Il est important d’instaurer des points de repère pour les jeunes chevaux pendant les séances de travail, des exercices qu’ils connaissent, qui les rassurent et qui peuvent servir à faire redescendre la pression. Créer ces exercices à la maison permet de les utiliser dans des situations où l’émotion peut prendre le pas : par exemple, une détente bruyante et agitée, des enceintes, un speaker, etc. « Parfois, ce qui permet de la rassurer c’est de la laisser réfléchir par elle-même tranquillement. Elle a appris à redescendre en pression seule. Mais c’est vrai que dans les paddocks de concours, si cela m’arrive juste avant de rentrer en piste, j’aurais plutôt tendance à utiliser l’enchaînement rapide de mouvements latéraux comme épaule en dedans et tête-au-mur pour la rendre à nouveau disponible et « entre mes deux jambes ». »

« J’ai commencé justement en pensant que ça n’allait pas m’apporter grand chose et je suis très surpris parce que ça m’apporte énormément dans le sens où ça rend mes chevaux plus contents de travailler, plus disponibles. Je sens qu’ils ont plus envie de jouer avec moi, en fait.« 
© Collection privée du cavalier

Au quotidien, Antoine est suivi très régulièrement par Françoise Hologne depuis des années, et s’est entouré récemment d’Eddy Swennen. Il fait aussi appel à Isabelle Judet, juge 5* française, qui organise notamment des clinics chez lui, aux écuries du Moulin.

3. La pression de l’évènement

Ce Championnat du Monde des Jeunes Chevaux, en plus de rassembler les meilleurs, va tester leur habilité à évoluer dans un milieu stressant, à se donner au maximum malgré l’environnement. La plupart des chevaux y découvriront les atmosphères des plus grands événements ; pour bien se présenter, ils devront être solides mentalement.
Le voyage jusqu’à Verden est en réalité la première épreuve de ce concours, même si « Quater Girl est très cool dans les transports : elle ne bouge pas et passe son temps le nez dans son foin.
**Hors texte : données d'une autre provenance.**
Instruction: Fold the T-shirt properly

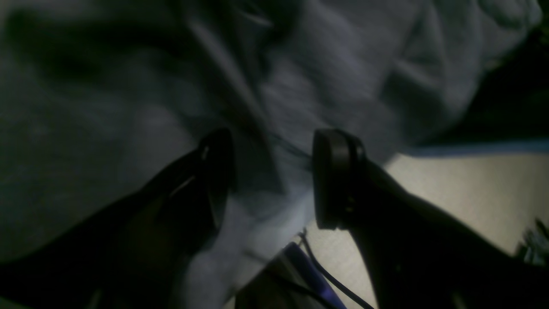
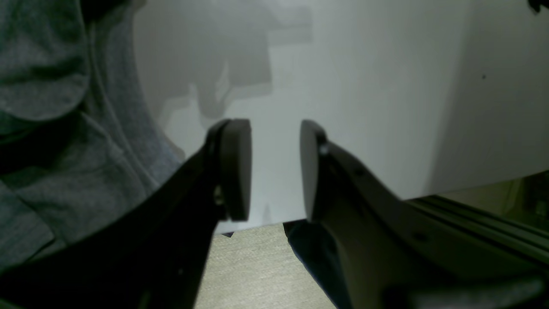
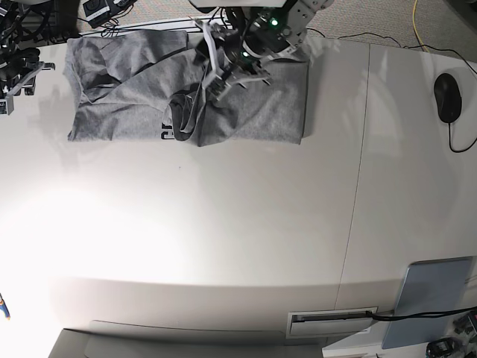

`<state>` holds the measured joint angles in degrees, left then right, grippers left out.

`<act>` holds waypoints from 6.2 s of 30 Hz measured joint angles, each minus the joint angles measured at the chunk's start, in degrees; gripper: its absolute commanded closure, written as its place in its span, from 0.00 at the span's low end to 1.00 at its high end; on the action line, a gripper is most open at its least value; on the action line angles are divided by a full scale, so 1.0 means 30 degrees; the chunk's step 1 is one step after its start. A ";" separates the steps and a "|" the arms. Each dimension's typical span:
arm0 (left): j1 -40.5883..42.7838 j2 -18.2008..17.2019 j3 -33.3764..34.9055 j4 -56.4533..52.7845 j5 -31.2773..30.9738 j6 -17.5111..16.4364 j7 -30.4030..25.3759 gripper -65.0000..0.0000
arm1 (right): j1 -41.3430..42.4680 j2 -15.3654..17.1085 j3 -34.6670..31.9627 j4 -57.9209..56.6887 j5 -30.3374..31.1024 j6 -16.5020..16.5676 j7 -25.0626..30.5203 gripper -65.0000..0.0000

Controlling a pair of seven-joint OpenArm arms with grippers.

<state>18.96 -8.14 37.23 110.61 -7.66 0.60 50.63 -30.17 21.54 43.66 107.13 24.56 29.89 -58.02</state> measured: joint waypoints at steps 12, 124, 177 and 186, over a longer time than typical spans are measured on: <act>-0.0146 0.0000 0.0066 -0.0379 0.0699 0.0146 -0.0204 1.00 | 0.0000 0.0000 0.0000 0.0000 0.0000 0.0000 -0.0007 0.70; -0.1151 -0.0350 0.0189 0.2878 0.2404 -0.2069 0.0670 0.52 | 0.4656 0.1902 -0.4182 -0.8466 1.5373 0.2353 -0.7504 0.44; -0.1100 -0.0350 0.0197 0.2878 0.2404 -0.2149 0.0678 0.52 | 0.4816 -0.0219 -0.4401 -0.8320 1.3610 0.0984 -0.6572 0.44; -0.1100 -0.0350 0.0197 0.2878 0.2404 -0.2149 0.0670 0.52 | 0.4874 -0.0525 -0.6834 -0.8218 1.4367 0.1064 -0.6113 0.46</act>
<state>15.66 -9.19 37.82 119.24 -0.45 -5.85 52.64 -15.55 19.97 23.16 82.48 67.66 33.08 -76.36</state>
Je ne l’attache d’ailleurs même pas.« 

Le départ est prévu le mardi matin, pour une arrivée dans l’après-midi « on a que 5h de route, c’est l’avantage d’être en Belgique : on a déjà fait la moitié de la route, voire plus par rapport à certains cavaliers français qui se rendent en Allemagne« . Le mardi et le mercredi permettront de faire deux séances plus tranquilles pour permettre à la jument de s’acclimater, la première épreuve se tenant le jeudi. « Entre temps, on va faire ce que l’on fait tout le temps en concours : on la marche vraiment beaucoup et on s’occupe d’elle en permanence entre pansage, couverture Bemer et distribution obligatoire de carottes ! La jument n’a pas fait énormément de concours de plusieurs jours, mais elle a été exemplaire lors des championnats de France au Mans. »
Un comportement de bon augure donc, qui laisse espérer que Quaty laissera pleinement s’exprimer son talent sur le rectangle de Verden.
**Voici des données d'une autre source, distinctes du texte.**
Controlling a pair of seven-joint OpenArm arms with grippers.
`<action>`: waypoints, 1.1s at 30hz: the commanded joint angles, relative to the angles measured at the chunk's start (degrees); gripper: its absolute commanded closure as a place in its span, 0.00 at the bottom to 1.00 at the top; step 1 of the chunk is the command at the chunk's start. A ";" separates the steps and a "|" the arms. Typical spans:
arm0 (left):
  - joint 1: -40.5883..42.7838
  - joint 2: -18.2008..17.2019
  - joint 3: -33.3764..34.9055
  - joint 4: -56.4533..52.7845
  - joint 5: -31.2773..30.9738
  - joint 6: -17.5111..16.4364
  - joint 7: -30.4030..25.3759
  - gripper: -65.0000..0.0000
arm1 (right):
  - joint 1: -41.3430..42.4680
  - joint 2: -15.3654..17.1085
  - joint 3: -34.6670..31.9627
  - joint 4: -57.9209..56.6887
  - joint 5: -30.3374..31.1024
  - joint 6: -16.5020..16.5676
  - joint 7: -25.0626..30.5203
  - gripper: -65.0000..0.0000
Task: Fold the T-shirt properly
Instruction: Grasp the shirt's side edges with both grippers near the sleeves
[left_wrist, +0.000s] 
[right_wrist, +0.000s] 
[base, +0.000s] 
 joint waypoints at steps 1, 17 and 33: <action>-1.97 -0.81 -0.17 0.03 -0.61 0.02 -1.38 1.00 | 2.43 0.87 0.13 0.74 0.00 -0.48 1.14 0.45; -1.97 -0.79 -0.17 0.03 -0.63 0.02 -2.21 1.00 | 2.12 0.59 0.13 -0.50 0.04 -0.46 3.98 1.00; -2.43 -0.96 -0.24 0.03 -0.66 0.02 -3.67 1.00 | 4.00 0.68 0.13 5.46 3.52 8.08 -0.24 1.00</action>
Pour résumer, « si elle est amenée à avoir peur, ce sera de quelque chose que je n’ai pas pu anticiper parce qu’à la maison je fais tout pour l’avoir mentalement disponible. Ça ne me stresse, pour l’instant, pas du tout. J’ai deux jours entre l’arrivée sur le site et le début des épreuves pour tout lui montrer et finalement, les concours les plus difficiles pour elle c’est lorsqu’elle n’a que peu de temps pour s’acclimater à l’environnement. »

En conclusion, la partie immergée de l’iceberg se révèle une nouvelle fois bien plus complexe que nous l’aurions cru. L’annonce d’une sélection pour les championnats du Monde est à la fois le résultat d’un travail technique de longue haleine et d’une considération exacerbée pour la condition mentale d’un jeune cheval. À 7 ans seulement, Quater Girl va vivre la première très grande étape de sa carrière. Sans être une fin en soi, ce championnat sera un moyen de mesurer les effets des efforts quotidiens d’Antoine Nowakowski pour que sa jument se sente toujours mieux, toujours plus sûre d’elle, toujours plus à même de laisser parler son potentiel.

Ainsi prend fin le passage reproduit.